Watch the presentation at: http://www.infoq.com/presentations/Data-Structures
Most programmers rely on a few core data structures, but they’re missing out on useful properties that more specialized data structures provide.
The wrong data structures can bog implementation down in irrelevant detail or create behaviors which waste time and effort, but the right ones can give powerful guarantees for free. My talk will present lesser-known data structures and their unique advantages:
- Skiplists are simple data structures whose design leads to balanced binary tree-like performance, without any need for non-localized operations such as rebalancing. (Example use case: Demonstrating how simple invariants can lead to powerful emergent properties.)
- Difference lists provide a way to explicitly model temporary uncertainty. They are immutable, yet can still be refined as more information becomes available. They have much in common with lazy evaluation, but for data rather than control flow. (Example use case: Adding more flexibility to immutable languages by relaxing the flow of time.)
- Rolling hashes can find deterministic breaking points in buffers of binary data, enabling consistent chunking and re-use as data changes. (Example use case: rsync.)

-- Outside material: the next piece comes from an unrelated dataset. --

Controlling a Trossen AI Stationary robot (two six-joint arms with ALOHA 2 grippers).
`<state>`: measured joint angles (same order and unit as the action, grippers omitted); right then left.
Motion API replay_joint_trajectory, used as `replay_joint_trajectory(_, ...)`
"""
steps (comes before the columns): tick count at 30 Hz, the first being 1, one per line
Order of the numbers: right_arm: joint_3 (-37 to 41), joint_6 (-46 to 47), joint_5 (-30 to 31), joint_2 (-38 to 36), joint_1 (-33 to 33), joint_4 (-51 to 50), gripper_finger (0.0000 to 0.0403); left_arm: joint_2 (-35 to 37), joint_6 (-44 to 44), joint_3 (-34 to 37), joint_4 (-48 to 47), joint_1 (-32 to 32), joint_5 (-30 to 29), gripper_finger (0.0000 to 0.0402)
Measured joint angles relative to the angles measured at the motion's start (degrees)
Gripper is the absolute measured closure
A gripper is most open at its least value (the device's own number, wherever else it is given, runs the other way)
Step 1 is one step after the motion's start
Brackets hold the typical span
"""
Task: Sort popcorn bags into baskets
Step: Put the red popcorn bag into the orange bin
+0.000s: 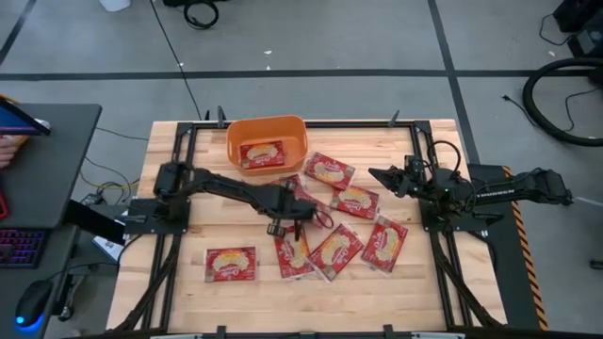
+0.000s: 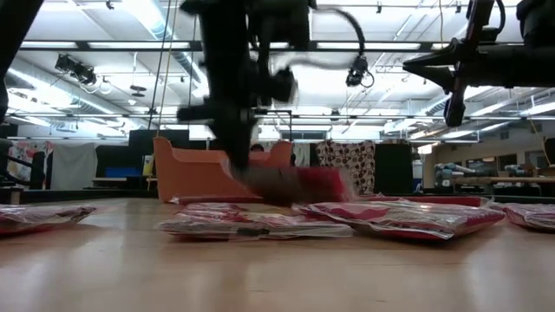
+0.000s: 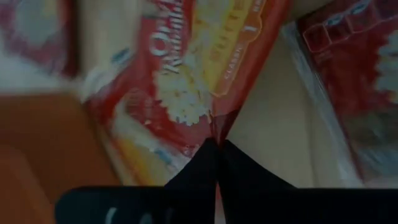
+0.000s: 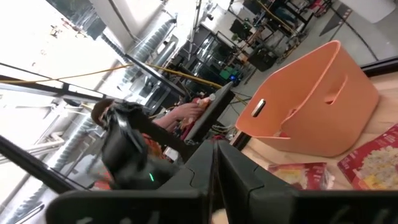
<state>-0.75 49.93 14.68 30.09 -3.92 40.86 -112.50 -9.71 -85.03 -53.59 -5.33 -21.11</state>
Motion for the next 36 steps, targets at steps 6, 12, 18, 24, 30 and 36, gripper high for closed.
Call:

- Jumpropes (a data structure of my own invention) automatically de-duplicate content stored in them, including data shared between multiple files. Modified content can be stored with very little additional overhead, allowing for cheap versioning. Finally, the next several fragments can always be retrieved in parallel, enabling simple buffering for streaming media. (Example use case: scatterbrain, a distributed filesystem to be released soon.)